Somatostatin and its Analogs

Author(s): Lichun Sun and David H. Coy

Volume 17, Issue 5, 2016

Page: [529 - 537] Pages: 9

DOI: 10.2174/1389450116666141205163548

Price: $65

Abstract

Somatostatin (SST) is a cyclic hormone-release inhibitory peptide that has high binding affinity to all of its five SST receptors (SSTRs). SST negatively regulates cell proliferation and the release of multiple hormones via activation of its cognate receptors. A variety of SST analogs, some with high affinity and selectivity of receptor subtypes, have been synthesized and developed. Certain longacting SST analogs such as octreotide, lanreotide and pasireotide have been clinically applied to the treatment of human diseases such as those caused by excessive release of growth hormone (acromegaly), or adrenocorticotropic hormone (Cushing’s syndrome), and for the treatment of carcinoid syndrome.
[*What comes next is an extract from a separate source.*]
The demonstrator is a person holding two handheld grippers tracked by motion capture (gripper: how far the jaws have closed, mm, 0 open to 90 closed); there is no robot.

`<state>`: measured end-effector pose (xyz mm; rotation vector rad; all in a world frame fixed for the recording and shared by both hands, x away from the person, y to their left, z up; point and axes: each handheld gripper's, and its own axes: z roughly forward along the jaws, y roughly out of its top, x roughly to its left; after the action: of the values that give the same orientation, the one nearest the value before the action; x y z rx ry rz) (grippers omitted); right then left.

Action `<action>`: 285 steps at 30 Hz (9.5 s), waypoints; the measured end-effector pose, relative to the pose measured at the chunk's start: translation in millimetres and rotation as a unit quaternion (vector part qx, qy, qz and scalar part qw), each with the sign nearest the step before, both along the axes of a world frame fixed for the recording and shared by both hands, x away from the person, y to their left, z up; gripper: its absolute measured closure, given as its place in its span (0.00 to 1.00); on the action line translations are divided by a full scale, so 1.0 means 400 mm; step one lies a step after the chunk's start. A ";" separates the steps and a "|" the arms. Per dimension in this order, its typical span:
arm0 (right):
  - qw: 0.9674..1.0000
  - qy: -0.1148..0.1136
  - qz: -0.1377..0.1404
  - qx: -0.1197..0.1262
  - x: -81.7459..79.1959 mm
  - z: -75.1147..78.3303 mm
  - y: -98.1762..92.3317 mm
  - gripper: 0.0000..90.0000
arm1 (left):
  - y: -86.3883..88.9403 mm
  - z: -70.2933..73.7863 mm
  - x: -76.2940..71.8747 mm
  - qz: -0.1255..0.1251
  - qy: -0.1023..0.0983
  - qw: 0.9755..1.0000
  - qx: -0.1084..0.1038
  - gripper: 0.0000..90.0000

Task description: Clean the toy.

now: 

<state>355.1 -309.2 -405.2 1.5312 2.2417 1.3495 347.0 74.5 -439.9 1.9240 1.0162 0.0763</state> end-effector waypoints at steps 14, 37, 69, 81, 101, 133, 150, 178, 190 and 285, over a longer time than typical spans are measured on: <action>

Investigations into new biological activities of these long-acting SSTs and their possible clinical applications are also still ongoing. Also, novel SST analogs are being designed and developed to target different receptor subtype(s) or mimic natural SST’s multiple biological properties. Additionally, since SSTRs, especially SSTR2, are aberrantly expressed in many cancer cells and tumor blood vessels, internalizing SST analogs is currently being used as drug-delivery vehicle for the application of receptor-targeted therapeutics. This review will discuss recent advances in the development and applications of SST and its analogs

Keywords: Hormone, somatostatin, somatostatin analogs, somatostatin receptors, receptor-targeted.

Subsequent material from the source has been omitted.